Mr. Speaker, I am amazed that the member for Malpeque said that our meetings are those of exclusion, but he was there. We have higher standards than that. I am not sure how he snuck in. I guess anything is possible in Wayne's world.
We did not see a lot of help from the members opposite when we were talking about scrapping CAIS. We have had instances where we have been happy to see them sit on their hands so that we can stand up for agricultural producers and I know they will continue to do that. It is great that they, rather than producers, are taking it on the chin and I love to see that.
The member opposite talked about our scrapping CAIS. Yes, we campaigned on that and we gained a lot of credibility because we wanted to get rid of it. It was seen as a situation where the producers could never see the light at the end of the tunnel. We have done that. We have adjusted reference margins. The member opposite knows that. This is a brand new program. It is a new day. We are starting over. We have made changes to negative margins so that we can flow cash to people who are in trouble. We have adjusted inventory values as they go along on a case by case basis.
I am more than happy to deliver what the sector needs, within reasonable parameters. We cannot open the floodgates because then we start looking at countervailable situations, and industry does not want that.
As I said before, producers do not want to farm the mailbox. They want a decent return from the marketplace. They do not want to see government programs that restrict their ability to read market signals.
We have taken all that into consideration. We have changed agri-stability, the old CAIS reference margin situation. We have a top tier that the government kicked off with $600 million. We will continue to top that up with an extra $100 million over the life of the program. If there are changes that need to be made, we have a deal with the provinces that we will look at, adjust and re-evaluate as the program moves along to make sure that it does what we said it was going to do.
We have to stay within cost-cutting parameters. This is a cost shared jurisdiction with the provinces, 60% federal, 40% provincial. The only change to that is on the agri-recovery side, on the disaster component. As the disaster grows, so does the federal component of money and that is the right thing to do. We are not going to shortchange anyone because it ends up at the farm gate with less returns.
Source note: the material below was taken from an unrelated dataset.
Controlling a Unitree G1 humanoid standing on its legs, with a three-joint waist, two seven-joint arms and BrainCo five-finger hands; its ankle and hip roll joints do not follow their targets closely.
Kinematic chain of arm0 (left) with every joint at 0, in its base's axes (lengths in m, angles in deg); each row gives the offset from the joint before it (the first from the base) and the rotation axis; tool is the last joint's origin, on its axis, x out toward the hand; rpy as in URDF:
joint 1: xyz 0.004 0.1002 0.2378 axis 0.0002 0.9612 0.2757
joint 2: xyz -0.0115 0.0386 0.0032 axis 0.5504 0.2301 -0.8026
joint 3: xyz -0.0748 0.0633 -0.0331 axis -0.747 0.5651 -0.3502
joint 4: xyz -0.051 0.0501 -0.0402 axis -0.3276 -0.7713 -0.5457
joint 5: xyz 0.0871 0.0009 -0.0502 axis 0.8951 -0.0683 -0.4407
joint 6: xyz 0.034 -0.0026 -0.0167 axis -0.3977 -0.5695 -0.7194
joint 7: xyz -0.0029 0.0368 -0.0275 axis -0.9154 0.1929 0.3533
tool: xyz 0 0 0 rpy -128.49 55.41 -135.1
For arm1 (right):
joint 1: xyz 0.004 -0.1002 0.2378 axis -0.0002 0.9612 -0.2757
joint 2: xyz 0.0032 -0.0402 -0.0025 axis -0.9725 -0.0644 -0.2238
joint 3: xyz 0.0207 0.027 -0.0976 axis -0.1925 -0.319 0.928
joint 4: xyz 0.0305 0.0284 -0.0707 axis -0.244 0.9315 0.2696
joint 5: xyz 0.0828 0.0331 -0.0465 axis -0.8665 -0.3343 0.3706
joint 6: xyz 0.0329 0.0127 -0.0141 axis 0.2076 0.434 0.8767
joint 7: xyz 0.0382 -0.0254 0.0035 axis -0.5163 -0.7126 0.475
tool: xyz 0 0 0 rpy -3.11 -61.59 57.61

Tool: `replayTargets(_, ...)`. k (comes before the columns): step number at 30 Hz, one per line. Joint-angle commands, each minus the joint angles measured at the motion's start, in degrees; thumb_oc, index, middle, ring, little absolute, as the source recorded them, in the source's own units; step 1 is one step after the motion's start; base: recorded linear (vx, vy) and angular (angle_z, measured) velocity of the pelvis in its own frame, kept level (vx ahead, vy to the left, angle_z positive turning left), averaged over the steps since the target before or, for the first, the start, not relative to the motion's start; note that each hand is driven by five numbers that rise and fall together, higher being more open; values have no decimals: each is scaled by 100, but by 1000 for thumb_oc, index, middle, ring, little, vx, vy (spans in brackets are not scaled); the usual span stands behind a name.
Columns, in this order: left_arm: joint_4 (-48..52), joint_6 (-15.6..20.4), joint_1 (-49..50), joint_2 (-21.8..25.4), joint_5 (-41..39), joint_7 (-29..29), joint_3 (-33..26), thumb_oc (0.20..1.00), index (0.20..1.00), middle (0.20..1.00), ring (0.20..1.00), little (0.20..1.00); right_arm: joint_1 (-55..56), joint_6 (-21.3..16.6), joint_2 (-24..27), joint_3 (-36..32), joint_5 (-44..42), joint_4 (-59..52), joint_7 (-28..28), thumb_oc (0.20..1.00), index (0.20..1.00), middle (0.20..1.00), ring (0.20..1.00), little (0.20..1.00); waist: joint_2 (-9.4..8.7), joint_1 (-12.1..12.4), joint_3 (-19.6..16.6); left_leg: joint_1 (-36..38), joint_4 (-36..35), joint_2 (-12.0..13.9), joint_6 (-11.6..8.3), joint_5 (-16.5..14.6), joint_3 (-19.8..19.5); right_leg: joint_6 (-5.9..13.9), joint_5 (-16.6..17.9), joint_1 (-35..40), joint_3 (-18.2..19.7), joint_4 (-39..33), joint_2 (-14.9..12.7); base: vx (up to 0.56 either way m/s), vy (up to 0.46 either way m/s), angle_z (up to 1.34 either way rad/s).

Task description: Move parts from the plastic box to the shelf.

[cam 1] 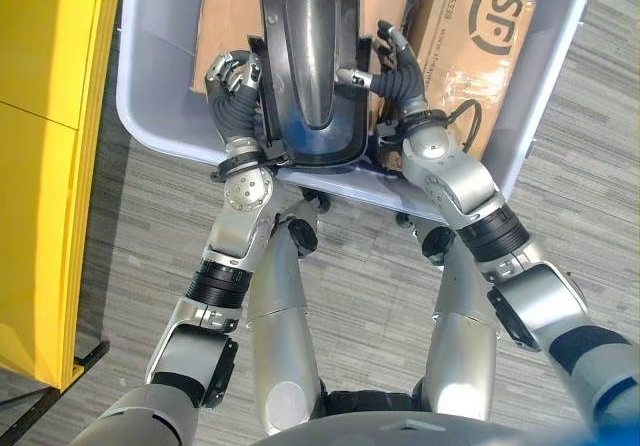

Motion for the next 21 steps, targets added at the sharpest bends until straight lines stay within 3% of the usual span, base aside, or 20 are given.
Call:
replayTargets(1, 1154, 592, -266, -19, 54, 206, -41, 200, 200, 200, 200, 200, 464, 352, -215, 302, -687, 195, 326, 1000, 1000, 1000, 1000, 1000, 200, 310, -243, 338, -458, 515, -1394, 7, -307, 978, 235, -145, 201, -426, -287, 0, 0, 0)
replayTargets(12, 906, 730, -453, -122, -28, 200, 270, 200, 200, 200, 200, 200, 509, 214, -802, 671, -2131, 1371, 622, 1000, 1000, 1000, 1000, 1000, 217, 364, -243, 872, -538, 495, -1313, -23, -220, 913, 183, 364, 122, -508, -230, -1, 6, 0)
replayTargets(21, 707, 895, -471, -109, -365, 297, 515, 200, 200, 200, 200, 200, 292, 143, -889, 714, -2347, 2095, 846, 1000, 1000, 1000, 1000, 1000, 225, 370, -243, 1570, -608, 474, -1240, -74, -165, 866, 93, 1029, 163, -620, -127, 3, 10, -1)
We have made those changes.
The member opposite said he would like to change the caps. Why did he sit on them in CAIS for all those years when that was one of the problems? We are happy to change the caps. We have actually expanded those. We are happy to see them double. That is the message I am taking to the provinces when I meet them at the end of May in our next face to face meeting.
We have gone back into programs that have been around. We have gone into new programs. We are not scared to take a step back and ask if there is a better way to do this.
Many times what is designed here in the Ottawa bubble does not quite hit the target out there. That is one of the things that drove me into this place. It was that disconnect between what is happening in the real world and what happens here.
The Liberals want to maintain this idea of a bubble here in Ottawa, that bureaucrats can design a program. We will never do that. We will use the bureaucrats to facilitate a farmer directed initiative and make it work for them.